Customer-satisfaction surveys
Having gotten this far, you may be able to predict the issue we’ll discuss regarding customer-satisfaction surveys. Take a moment to think about it.
Remember the exit polls as you think about it.
You do customer-satisfaction surveys with your customers.
Customer-satisfaction surveys can provide tremendously valuable insight into people’s experiences with a product or service. They don’t say much, though, about what made a person become a customer in the first place. To learn that, you need to contrast what was different about people who became customers (what did they want, what did they believe, etc.) from people who decided not to become customers. Ideally you’d split the latter group into those who decided to buy from your competitors and those who decided not to buy at all.

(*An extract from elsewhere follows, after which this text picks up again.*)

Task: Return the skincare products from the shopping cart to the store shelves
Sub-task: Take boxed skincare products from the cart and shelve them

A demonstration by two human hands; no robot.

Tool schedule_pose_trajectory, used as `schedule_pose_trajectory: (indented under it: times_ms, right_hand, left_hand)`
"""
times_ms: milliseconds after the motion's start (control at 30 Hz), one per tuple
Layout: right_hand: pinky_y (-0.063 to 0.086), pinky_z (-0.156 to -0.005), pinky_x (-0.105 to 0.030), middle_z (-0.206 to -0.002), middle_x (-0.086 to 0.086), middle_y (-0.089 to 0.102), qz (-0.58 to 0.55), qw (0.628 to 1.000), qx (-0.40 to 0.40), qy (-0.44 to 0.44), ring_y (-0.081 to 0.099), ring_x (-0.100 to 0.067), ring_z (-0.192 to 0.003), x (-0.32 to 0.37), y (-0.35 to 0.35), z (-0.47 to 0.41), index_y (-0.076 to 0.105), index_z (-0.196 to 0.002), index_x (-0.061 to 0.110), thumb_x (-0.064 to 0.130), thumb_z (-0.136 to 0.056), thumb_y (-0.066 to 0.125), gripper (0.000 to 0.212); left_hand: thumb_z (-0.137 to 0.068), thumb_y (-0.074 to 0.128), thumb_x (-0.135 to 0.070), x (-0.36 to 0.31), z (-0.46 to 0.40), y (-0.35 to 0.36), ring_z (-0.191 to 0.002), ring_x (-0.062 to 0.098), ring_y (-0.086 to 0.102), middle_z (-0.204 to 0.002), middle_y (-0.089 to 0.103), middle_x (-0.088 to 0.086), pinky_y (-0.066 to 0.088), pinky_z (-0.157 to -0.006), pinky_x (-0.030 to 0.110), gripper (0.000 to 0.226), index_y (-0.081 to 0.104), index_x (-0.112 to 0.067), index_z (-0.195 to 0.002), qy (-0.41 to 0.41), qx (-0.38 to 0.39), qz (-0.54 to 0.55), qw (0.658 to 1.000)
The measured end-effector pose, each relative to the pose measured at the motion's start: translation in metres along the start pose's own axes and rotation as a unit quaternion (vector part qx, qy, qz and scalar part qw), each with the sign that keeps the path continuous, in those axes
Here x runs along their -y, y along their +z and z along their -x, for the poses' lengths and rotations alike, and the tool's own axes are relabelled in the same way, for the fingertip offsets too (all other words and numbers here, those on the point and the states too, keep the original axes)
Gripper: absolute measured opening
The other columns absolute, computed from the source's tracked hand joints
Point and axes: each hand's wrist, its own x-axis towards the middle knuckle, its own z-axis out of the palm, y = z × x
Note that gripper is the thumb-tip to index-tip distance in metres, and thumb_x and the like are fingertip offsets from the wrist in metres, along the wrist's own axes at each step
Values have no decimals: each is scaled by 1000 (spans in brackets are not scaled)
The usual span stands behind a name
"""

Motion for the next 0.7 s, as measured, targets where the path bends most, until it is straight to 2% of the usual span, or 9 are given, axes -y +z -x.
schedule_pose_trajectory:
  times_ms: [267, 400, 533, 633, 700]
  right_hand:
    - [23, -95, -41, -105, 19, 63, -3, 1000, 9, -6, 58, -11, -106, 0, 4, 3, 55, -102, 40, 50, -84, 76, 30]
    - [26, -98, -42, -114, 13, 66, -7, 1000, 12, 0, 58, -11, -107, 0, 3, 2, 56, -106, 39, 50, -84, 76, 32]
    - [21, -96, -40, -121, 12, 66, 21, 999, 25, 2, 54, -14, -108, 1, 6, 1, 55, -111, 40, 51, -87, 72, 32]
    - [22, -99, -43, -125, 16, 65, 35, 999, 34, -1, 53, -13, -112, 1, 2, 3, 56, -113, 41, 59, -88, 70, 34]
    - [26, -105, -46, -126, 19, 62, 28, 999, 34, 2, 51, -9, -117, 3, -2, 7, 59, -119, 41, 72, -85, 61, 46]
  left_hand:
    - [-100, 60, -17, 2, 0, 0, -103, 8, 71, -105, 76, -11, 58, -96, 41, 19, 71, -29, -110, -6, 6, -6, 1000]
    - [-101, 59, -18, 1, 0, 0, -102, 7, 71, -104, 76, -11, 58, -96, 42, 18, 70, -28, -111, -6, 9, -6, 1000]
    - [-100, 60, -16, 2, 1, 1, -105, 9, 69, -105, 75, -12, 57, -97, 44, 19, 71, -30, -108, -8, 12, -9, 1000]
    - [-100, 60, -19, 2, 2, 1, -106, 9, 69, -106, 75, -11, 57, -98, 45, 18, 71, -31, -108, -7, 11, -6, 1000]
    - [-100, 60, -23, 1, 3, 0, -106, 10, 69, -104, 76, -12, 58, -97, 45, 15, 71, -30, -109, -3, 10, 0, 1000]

Here’s another way to think about it: customer satisfaction concerns the previous purchase, and for strategy and forecasting you need to worry about the next purchase. I was very happy with my trusty, powerful H-P calculator (I am dating myself, and all too accurately), and I’d give H-P fabulous customer-satisfaction scores. That said, I will not buy another calculator from them, or from anyone. I’ve got calculators in my computers, iPad, cell phone, and maybe in the smoothie maker I made famous in Motor Swilling Forbidden.
What they have in common
Switches, liberals, change, satisfaction. What do they have in common?

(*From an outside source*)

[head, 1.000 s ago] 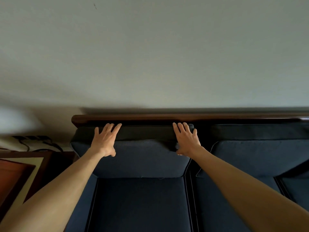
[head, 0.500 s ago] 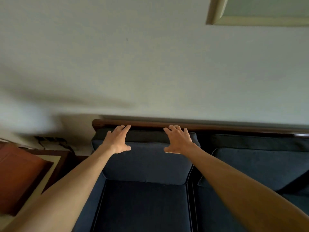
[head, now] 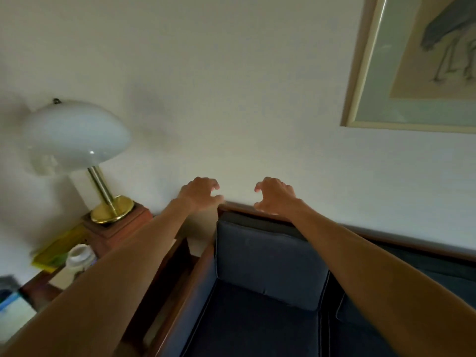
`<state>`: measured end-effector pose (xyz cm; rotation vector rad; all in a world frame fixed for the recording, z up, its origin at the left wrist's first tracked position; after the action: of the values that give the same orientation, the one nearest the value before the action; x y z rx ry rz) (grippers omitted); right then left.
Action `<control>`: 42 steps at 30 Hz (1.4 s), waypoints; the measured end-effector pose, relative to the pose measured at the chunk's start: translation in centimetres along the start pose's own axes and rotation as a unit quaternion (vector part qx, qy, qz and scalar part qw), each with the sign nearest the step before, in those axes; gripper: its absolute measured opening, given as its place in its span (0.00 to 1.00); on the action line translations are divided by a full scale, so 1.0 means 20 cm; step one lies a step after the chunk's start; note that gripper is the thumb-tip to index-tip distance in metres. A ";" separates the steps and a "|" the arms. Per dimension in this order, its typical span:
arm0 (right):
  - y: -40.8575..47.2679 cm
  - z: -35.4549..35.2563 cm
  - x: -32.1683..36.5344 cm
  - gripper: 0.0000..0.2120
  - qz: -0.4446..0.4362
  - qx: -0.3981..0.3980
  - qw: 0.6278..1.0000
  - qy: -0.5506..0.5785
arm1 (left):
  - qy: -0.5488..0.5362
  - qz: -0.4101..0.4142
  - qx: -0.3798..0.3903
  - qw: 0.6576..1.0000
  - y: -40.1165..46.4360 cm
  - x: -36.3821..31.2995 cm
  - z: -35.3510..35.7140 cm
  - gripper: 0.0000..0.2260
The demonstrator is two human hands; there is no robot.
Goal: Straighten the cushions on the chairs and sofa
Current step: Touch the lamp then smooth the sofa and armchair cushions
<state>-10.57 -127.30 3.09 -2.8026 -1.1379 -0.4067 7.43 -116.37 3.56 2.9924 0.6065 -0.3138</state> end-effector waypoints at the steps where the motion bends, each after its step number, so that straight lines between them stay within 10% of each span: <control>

All concern people trying to use information to make better decisions. All are susceptible to circular reasoning (our customers love us, that’s why they’re our customers). All show how critical thinking can prevent mistakes.

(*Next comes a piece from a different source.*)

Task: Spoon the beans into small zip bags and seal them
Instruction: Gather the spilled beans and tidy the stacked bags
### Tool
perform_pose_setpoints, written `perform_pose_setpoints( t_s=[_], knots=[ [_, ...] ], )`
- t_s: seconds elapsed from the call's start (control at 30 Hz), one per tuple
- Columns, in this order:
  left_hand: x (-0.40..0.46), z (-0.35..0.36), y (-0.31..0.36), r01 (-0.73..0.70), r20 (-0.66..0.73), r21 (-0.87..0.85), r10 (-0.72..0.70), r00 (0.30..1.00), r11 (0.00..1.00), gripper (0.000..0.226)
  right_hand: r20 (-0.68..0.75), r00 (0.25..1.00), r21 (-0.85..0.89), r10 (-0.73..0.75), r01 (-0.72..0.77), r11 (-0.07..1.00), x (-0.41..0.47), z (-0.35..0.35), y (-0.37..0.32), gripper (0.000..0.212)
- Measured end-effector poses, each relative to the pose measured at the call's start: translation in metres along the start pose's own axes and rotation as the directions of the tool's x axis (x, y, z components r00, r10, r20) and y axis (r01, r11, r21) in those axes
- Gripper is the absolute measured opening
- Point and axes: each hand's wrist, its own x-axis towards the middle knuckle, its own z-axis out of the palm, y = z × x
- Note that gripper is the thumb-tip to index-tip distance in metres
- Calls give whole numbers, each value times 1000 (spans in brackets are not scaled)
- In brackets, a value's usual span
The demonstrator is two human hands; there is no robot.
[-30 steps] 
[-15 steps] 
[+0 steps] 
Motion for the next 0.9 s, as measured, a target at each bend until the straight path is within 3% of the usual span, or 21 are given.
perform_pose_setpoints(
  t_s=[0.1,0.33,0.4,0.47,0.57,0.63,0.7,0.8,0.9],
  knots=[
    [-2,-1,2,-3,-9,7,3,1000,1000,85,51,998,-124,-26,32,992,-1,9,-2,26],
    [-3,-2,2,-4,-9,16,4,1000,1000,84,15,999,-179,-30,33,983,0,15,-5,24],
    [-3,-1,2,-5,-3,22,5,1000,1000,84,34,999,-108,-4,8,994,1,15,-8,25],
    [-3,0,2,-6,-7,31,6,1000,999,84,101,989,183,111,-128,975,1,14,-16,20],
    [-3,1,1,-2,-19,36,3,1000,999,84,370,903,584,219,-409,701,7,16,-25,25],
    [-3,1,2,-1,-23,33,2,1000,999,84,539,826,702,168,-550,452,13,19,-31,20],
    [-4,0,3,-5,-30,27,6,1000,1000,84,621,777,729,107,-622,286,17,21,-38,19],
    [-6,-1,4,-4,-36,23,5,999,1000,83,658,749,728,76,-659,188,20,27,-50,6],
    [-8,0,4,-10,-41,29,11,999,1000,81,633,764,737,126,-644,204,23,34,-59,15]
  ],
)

- It doesn’t matter if those who switched insurance saved $450.22 or $453.87. It doesn’t matter if 20% of those who went to the polls were liberals, or 20.3%, or 19.735%. And so on. Whether the numbers we have are right is usually the smaller issue. The larger issue is whether we have the right numbers.
- It doesn’t take rocket science to avoid getting misled. Suggestion: state out loud exactly what a number represents and what’s missing, then see if it’s useful for you. When you hear “people who graduated from this program had tremendous success,” ask not only about the tremendous success but also about the people who. Who were they? How might they differ from you? How might they differ from those who did not graduate? How do they differ from those who did not enter the program?
- If you don’t have the right numbers but you’ve got something close, try to make an estimate. Getting close fast can let you make a reasonable decision fast. But beware: using shortcuts to get a reasonable number quickly is one thing, and using shortcuts to eliminate scenarios is quite another. See The How-Likely Case.
“USA Today has come out with a new survey — apparently three out of every four people make up 75% of the population.” — David Letterman
In related news
Kudos to Newsweek’s Sharon Begley, for “Wanted: BS Detectors” (“bs” = “bad science”), in the October 28, 2010, issue of the magazine. “Understanding what counts as evidence should … trump memorizing the structural formulas for alkanes.”
Update, April 14, 2011. “Tasting Wine: A Coin Toss?“, from the Republic of Math. A random person might correctly judge whether a wine is swell or swill with coin-toss odds. That’s not the same thing as saying that a given person has only coin-toss odds of judging multiple wines correctly.
Update, January 5, 2012. Kudos to The Wall Street Journal’s Carl Bialik, “The Numbers Guy,” for “A World Full of Alarming Traces.” He discusses why the finding that 9 out of 10 baby-changing (odd term, “changing” your baby) stations test positive for cocaine powder, while not a good thing, may not be as alarming as it sounds.